**Instructions for the task**. Search for the word "paper" in the entries. Each line that holds it should be copied.

**Record excerpts**.

::::::

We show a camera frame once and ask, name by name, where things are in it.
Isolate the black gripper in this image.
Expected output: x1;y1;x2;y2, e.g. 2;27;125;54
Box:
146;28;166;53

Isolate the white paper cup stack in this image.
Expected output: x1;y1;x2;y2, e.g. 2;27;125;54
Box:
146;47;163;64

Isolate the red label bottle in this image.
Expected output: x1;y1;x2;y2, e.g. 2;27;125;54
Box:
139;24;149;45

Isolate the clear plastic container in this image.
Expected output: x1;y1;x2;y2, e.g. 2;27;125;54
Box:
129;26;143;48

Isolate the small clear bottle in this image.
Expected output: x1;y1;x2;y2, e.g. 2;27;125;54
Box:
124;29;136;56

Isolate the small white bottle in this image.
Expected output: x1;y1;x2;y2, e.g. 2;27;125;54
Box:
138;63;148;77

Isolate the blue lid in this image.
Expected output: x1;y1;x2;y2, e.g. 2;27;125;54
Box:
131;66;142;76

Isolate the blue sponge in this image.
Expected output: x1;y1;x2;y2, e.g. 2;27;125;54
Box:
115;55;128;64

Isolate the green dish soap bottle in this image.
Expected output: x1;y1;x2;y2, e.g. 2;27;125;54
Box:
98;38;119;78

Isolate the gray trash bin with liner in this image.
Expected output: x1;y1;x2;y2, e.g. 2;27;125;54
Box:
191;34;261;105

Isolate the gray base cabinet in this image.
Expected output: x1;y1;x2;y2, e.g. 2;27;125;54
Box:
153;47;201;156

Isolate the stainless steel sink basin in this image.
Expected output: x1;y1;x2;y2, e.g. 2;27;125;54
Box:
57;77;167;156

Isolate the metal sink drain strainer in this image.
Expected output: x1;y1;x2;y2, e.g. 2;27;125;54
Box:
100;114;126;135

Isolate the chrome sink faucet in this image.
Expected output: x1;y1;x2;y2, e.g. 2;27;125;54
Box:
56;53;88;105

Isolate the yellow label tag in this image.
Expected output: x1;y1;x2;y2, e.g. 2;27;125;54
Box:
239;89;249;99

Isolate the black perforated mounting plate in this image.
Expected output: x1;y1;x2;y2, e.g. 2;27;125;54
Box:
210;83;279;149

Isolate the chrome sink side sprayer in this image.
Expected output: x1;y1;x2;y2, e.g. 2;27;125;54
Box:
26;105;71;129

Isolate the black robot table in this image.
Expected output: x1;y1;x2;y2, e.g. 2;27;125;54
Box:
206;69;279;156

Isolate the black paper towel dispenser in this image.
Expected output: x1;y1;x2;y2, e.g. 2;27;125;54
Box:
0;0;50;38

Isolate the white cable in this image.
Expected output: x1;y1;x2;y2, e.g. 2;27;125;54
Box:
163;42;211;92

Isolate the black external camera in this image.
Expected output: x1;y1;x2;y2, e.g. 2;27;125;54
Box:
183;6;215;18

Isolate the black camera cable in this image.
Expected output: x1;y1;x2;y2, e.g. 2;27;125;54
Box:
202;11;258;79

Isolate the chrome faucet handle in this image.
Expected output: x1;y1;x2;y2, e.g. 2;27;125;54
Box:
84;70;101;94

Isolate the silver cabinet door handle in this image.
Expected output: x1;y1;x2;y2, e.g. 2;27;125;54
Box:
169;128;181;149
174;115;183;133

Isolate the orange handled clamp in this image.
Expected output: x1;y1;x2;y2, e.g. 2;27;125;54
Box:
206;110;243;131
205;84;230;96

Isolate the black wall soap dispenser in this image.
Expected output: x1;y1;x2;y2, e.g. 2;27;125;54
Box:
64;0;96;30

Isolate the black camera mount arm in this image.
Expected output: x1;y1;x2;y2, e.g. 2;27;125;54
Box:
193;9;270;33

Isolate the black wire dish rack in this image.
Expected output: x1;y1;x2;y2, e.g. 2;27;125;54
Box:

::::::

**Output for this task**.
Isolate the white paper cup stack in this image.
Isolate the black paper towel dispenser in this image.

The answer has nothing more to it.